Moreover, the corporate has already bought the licensing rights to its two most superior property to Lantheus Holdings (LNTH). I am scratching my head why the 2nd bidder can be tying all these situations to the PNT 2002 and 2003 readout. I would not be shocked if that bidder really was Lantheus.
But when any bidder tied sufficient situations to the readout of PNT 2002, it’s getting a wonderful deal, as a result of Lantheus is paying as much as $1.8 billion in regulatory and gross sales milestones associated to PNT 2002 and PNT 2003. The corporate additionally nonetheless has a royalty reduce. Bear in mind, one other $300 million of money can be on the steadiness sheet. Should you put sufficient situations in place, you may nearly purchase the corporate with Lantheus’ cash. Maybe that is what Lantheus was desirous about doing right here.
One analyst noticed a 60% chance of constructive outcomes from the December readout. That turned out appropriate. That very same analyst noticed the inventory getting despatched to the mid-20s on the readout as a result of PNT nonetheless has a 25% royalty charge on gross sales. In that sense, this has been a disappointment. Nonetheless, a share of the $1.8 billion milestone, in addition to royalty income, is now one step nearer.
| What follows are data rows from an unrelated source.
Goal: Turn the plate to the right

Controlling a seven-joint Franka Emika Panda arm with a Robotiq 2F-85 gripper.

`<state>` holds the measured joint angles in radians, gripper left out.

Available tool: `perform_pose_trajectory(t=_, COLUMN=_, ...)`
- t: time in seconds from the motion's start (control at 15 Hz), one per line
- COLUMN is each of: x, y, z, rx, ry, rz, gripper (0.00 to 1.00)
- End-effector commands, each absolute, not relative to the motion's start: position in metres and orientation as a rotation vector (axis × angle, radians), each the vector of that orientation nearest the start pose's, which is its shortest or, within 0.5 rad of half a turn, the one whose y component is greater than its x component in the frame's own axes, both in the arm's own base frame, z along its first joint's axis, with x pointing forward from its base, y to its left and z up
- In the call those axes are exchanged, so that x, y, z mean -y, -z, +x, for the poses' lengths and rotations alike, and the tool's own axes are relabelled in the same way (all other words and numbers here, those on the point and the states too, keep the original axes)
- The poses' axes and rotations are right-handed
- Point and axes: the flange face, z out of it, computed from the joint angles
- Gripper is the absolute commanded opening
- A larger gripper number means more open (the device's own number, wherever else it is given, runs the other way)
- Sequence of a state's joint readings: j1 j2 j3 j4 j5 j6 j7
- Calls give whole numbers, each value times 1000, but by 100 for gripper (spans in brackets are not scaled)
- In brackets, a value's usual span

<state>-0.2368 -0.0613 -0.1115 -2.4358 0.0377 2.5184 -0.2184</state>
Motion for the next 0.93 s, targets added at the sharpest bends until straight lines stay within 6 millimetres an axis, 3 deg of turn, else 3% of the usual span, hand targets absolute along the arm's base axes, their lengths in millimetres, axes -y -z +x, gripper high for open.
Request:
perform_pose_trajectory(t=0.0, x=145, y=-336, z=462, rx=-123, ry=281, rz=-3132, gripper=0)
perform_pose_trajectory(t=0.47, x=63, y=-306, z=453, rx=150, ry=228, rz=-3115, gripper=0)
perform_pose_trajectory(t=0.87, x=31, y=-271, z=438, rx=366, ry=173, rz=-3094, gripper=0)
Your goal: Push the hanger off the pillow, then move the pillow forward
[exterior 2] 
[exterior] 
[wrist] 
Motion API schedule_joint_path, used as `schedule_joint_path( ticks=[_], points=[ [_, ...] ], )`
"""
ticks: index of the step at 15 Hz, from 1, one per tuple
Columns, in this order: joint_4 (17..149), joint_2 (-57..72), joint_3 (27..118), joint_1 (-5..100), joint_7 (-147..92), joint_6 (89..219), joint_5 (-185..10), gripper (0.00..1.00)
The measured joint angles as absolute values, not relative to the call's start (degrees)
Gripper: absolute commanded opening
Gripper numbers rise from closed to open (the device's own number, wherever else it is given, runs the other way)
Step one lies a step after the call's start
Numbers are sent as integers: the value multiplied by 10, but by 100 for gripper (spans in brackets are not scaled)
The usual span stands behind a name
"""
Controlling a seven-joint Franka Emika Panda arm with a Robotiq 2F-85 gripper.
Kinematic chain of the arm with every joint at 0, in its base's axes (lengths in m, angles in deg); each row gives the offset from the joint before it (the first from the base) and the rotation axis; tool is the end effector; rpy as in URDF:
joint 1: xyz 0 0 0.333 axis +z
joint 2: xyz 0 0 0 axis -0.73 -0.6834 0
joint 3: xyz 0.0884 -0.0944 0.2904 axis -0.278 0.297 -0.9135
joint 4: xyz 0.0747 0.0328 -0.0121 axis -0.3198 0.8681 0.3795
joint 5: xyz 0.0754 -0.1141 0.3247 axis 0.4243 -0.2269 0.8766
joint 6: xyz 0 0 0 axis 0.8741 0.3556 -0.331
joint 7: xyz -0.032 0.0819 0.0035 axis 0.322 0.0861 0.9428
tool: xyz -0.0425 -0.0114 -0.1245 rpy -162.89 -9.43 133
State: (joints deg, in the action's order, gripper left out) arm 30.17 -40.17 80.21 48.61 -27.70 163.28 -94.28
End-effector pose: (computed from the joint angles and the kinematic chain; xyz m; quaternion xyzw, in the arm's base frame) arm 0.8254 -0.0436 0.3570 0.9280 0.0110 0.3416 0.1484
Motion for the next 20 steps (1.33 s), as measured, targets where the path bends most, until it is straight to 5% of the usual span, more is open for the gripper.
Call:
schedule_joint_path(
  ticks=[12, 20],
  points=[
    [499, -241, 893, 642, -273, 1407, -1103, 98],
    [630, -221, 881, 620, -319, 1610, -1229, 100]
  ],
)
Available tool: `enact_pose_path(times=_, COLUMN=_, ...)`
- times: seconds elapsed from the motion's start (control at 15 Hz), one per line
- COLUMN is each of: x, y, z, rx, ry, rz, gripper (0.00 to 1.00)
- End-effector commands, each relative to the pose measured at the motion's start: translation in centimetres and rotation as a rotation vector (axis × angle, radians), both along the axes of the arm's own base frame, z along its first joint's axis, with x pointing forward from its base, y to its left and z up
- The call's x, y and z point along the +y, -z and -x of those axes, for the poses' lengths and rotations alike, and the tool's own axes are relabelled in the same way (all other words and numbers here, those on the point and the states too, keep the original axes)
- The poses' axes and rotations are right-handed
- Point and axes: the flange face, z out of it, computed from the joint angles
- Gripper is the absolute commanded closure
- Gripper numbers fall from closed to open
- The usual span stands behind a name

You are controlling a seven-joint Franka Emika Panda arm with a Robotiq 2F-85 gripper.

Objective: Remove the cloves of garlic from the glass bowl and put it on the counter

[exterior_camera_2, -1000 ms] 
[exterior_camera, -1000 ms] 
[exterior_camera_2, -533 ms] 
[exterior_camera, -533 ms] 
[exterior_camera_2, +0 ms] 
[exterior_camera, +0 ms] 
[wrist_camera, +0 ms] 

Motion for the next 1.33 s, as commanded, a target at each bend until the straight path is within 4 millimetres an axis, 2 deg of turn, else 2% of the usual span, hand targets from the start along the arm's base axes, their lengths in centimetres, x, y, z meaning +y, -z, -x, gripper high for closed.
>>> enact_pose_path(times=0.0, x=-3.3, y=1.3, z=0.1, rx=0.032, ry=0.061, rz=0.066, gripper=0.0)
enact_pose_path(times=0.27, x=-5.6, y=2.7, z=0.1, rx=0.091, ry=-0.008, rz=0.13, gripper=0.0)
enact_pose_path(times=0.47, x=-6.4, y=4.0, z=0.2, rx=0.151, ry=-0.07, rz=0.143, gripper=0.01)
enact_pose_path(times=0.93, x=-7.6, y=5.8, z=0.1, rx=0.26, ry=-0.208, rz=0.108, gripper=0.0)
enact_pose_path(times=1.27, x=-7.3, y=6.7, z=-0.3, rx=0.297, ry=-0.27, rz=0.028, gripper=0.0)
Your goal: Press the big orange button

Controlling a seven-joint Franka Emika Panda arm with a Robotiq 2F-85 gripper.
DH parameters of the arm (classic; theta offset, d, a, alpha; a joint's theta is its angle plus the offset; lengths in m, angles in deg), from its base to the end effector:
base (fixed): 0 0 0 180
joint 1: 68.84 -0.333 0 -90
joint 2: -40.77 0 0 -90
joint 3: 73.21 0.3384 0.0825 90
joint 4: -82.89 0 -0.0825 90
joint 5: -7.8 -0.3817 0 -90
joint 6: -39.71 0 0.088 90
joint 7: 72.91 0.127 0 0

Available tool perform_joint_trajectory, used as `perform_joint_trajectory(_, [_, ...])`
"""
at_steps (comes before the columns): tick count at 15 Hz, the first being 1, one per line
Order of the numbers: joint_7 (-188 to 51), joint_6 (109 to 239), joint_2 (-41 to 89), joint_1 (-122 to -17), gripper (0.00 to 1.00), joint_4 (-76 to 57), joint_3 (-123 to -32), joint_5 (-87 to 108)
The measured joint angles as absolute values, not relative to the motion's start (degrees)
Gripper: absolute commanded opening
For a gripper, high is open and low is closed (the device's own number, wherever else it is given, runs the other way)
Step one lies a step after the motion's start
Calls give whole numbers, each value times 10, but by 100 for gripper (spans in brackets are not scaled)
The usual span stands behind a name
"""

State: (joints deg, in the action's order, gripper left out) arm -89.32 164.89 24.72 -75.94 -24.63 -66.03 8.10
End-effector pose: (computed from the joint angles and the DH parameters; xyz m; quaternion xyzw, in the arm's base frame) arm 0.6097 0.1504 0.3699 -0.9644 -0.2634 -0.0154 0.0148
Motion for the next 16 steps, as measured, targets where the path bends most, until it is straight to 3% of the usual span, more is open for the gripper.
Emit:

It’s a unusual and complicated scenario. On the finish of the day, the widespread does seem like a pretty danger/reward even with little or no upside. As we’re getting very near the top of December, Eli-Lilly will quickly have the choice of strolling from the tender. If Eli-Lilly walks, that is a catastrophe. As that risk nears, the place of traders turns into way more not sure. LLY is not prone to say something to mitigate considerations, as a result of it is that uncertainty that might make its tender work.
May that 2nd bidder come again now that theoretically constructive outcomes are out? What are the percentages we’ll see a slight bump out of LLY? What are the percentages, that shareholders are nonetheless going to carry out after the disappointing readout? I feel it is rather unlikely shareholders will nonetheless maintain out. I feel they will tender en masse. I do not assume the percentages are excessive that the 2nd bidder is coming again.
Nevertheless, at $12.45 the corporate might be a purchase and a minimum of a maintain. The POINT Biopharma International Inc. upside is nearly 0.40%. Doubtlessly, that is generated inside 1-2 weeks. The percentages of a bump or a 2nd bidder re-emerging have decreased vastly, however they are not zero.